Copy verbatim the block of lines in the entries below whose first line contains "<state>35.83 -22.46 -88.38" and whose last line contains "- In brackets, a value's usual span". Leave out all other lines.
"""
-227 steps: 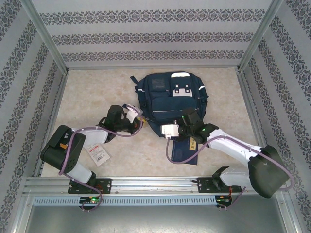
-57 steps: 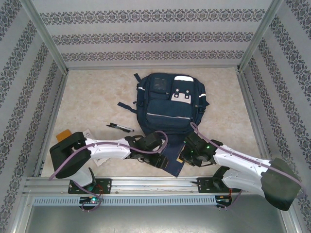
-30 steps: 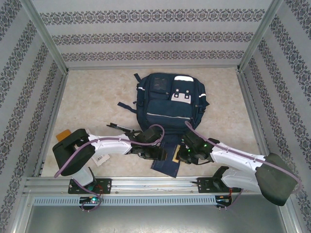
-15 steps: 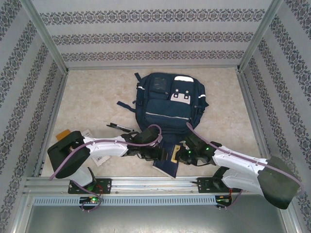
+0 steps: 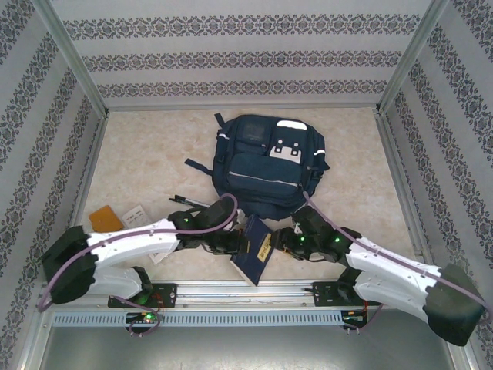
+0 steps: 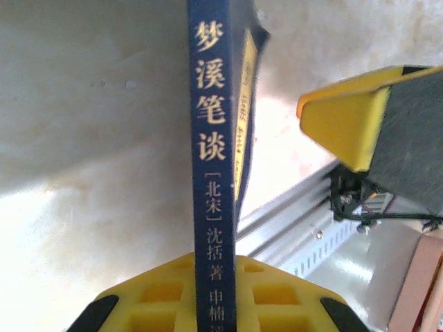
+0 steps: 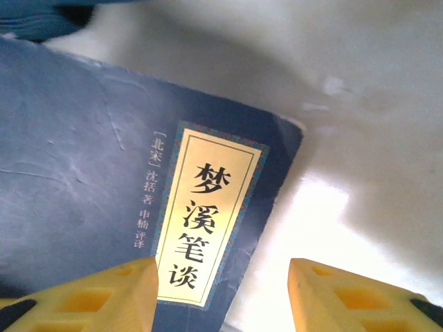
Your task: Pack the student bag
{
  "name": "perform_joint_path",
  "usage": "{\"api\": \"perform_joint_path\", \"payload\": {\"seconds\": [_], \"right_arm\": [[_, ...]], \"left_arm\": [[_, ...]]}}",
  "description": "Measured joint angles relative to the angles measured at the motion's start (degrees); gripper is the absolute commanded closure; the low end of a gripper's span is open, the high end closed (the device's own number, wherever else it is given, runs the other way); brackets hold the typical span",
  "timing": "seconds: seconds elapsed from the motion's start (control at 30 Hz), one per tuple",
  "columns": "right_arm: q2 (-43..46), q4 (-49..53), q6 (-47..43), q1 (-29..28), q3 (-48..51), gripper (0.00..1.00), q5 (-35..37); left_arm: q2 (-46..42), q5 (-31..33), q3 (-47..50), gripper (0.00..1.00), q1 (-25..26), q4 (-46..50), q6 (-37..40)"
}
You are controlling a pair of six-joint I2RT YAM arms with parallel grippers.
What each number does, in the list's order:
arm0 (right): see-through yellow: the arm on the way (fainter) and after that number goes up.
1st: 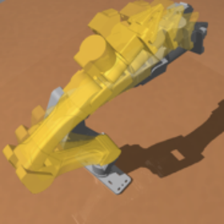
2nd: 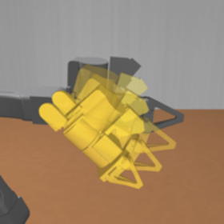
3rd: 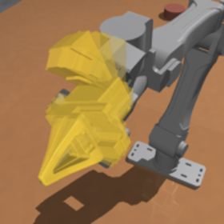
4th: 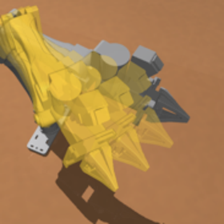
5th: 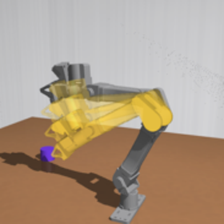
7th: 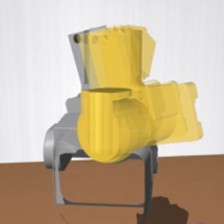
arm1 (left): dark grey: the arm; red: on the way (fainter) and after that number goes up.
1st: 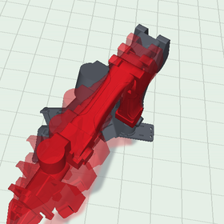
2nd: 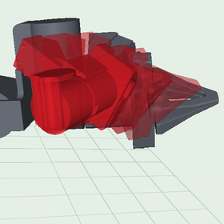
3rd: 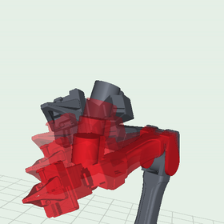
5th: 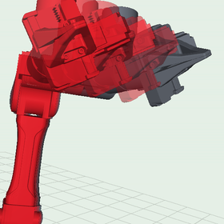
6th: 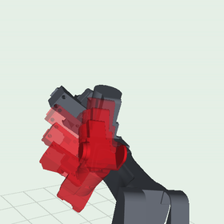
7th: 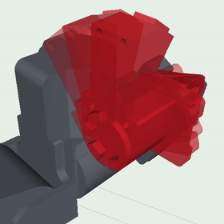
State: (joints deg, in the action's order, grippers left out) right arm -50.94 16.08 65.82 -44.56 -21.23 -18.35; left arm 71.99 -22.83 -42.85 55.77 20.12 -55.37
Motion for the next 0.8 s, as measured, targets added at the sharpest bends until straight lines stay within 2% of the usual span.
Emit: {"api": "perform_joint_path", "payload": {"seconds": [0.23, 0.47, 0.6, 0.8], "right_arm": [[7.58, 2.01, 0.83, -0.7, -4.35, 0.45, 1.42], [6.05, 8.2, -4.92, 0.59, -10.1, 0.44, 5.99], [2.32, 10.75, -18.71, 3.48, -15.06, 0.44, 10.16], [-8.17, 7.26, -52.06, 8.63, -23.28, 0.43, 12.52]], "left_arm": [[-13.73, 5.29, -2.69, 0.99, -0.02, 10.23, 2.69], [-21.07, 13.16, -8.7, 0.97, -0.09, 16.74, 7.58], [-20.87, 17.59, -11.61, 1.0, -1.66, 21.24, 10.03], [-22.6, 22.12, -13.25, 1.0, -9.55, 31.1, 10.47]]}}
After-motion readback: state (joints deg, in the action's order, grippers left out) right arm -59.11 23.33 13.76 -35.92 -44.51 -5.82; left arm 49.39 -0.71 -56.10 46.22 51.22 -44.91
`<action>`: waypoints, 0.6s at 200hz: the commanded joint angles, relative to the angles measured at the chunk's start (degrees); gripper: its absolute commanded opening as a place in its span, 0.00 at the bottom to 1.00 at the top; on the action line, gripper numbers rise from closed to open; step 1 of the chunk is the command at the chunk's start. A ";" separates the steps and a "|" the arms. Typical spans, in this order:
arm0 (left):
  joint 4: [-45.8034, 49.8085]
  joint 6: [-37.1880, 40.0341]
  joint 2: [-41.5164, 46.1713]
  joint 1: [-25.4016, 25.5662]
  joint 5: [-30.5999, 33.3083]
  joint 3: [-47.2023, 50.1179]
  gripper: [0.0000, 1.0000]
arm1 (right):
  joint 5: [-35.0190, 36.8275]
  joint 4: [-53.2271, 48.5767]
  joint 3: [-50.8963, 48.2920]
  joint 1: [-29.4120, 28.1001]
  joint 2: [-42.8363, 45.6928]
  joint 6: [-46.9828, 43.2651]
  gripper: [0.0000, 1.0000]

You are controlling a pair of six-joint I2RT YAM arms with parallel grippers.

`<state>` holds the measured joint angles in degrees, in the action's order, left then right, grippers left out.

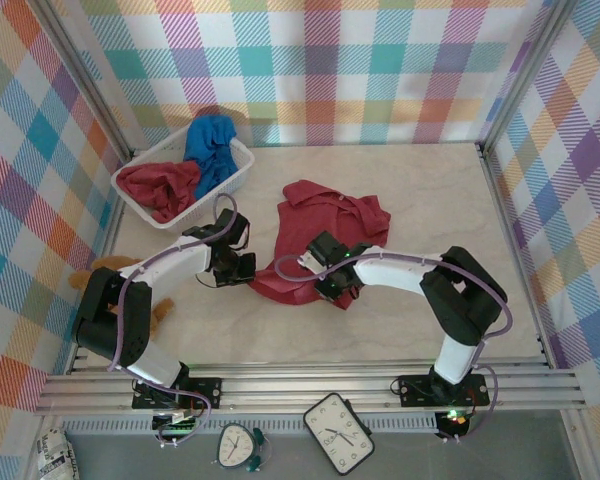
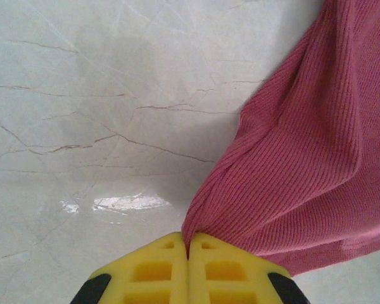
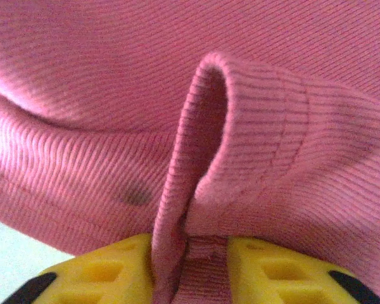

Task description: Fold and stack the tank tops

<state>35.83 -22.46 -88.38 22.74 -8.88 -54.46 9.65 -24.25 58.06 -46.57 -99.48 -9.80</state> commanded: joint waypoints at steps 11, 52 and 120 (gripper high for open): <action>1.56 1.88 1.16 -1.03 0.76 0.70 0.01 | -1.08 -2.29 -2.52 -0.19 7.70 -0.28 0.40; 1.28 1.90 0.73 -1.15 0.73 0.76 0.01 | 0.49 -4.88 -2.58 -0.19 5.09 -4.17 0.37; 2.28 2.25 1.27 -1.17 0.81 0.72 0.01 | 1.89 -2.01 0.54 -0.90 -1.10 -5.94 0.39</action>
<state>35.99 -21.37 -88.38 22.17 -8.64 -54.41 10.26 -27.03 56.86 -47.11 -98.94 -14.46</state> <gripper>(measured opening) 0.050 0.383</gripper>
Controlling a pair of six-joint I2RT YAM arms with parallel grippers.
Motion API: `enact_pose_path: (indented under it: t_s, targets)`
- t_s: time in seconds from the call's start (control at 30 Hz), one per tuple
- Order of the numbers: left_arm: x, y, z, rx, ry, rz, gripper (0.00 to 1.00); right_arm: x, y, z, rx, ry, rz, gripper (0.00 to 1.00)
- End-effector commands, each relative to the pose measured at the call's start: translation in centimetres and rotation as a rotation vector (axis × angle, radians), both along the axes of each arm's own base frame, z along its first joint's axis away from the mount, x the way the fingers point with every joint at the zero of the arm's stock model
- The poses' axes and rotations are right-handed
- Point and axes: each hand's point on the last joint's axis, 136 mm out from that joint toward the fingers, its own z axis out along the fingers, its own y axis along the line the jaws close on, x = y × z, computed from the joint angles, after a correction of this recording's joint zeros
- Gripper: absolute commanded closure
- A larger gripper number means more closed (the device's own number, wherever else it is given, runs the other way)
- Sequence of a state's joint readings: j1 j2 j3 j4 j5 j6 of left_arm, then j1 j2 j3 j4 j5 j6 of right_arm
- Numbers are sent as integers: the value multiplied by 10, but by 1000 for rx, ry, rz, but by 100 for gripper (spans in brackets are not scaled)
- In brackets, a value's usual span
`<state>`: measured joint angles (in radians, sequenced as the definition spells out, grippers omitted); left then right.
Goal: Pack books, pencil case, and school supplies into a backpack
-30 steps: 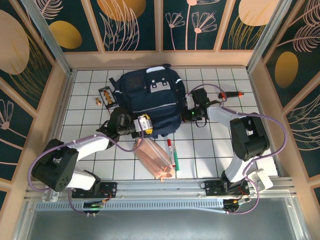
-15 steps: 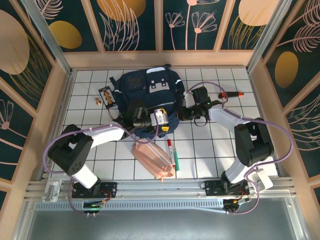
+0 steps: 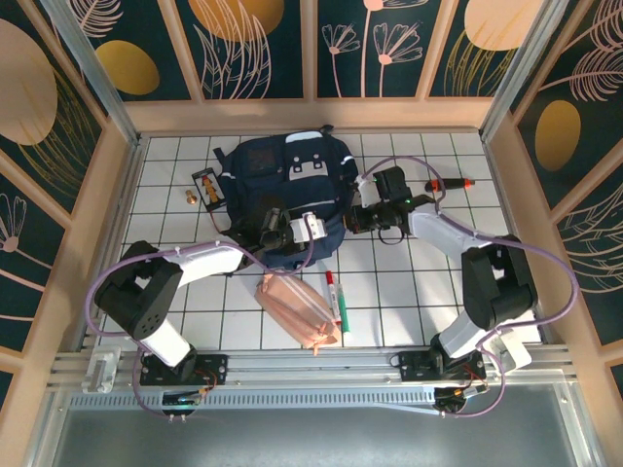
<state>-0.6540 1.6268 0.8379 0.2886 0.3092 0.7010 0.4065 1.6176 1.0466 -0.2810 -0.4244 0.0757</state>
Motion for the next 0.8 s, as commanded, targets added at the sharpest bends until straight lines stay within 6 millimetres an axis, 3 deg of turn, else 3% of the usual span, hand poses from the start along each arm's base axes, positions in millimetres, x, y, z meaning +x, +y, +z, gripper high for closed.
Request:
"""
_Output_
<state>35.83 -22.46 -88.38 22.74 -8.88 -54.46 9.65 -24.25 58.06 -46.57 -99.48 -9.80</state> commanded: joint waypoints at steps 11, 52 and 120 (gripper high for open): <action>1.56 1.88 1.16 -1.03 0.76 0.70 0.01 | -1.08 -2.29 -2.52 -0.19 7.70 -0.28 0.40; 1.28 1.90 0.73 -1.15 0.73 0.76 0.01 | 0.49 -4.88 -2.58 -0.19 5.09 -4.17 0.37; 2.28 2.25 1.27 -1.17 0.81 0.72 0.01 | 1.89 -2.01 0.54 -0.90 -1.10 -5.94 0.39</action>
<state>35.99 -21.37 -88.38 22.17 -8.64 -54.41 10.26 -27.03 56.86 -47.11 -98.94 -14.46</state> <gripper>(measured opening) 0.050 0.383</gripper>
Controlling a pair of six-joint I2RT YAM arms with parallel grippers.
Motion API: `enact_pose_path: (indented under it: t_s, targets)`
- t_s: time in seconds from the call's start (control at 30 Hz), one per tuple
- Order of the numbers: left_arm: x, y, z, rx, ry, rz, gripper (0.00 to 1.00); right_arm: x, y, z, rx, ry, rz, gripper (0.00 to 1.00)
- End-effector commands, each relative to the pose measured at the call's start: translation in centimetres and rotation as a rotation vector (axis × angle, radians), both along the axes of each arm's own base frame, z along its first joint's axis away from the mount, x the way the fingers point with every joint at the zero of the arm's stock model
- The poses' axes and rotations are right-handed
- Point and axes: each hand's point on the last joint's axis, 136 mm out from that joint toward the fingers, its own z axis out along the fingers, its own y axis along the line the jaws close on, x = y × z, computed from the joint angles, after a correction of this recording's joint zeros
- Gripper: absolute commanded closure
- A larger gripper number means more closed (the device's own number, wherever else it is given, runs the other way)
- Sequence of a state's joint readings: j1 j2 j3 j4 j5 j6 of left_arm, then j1 j2 j3 j4 j5 j6 of right_arm
- Numbers are sent as integers: the value multiplied by 10, but by 1000 for rx, ry, rz, but by 100 for gripper (spans in brackets are not scaled)
- In brackets, a value's usual span

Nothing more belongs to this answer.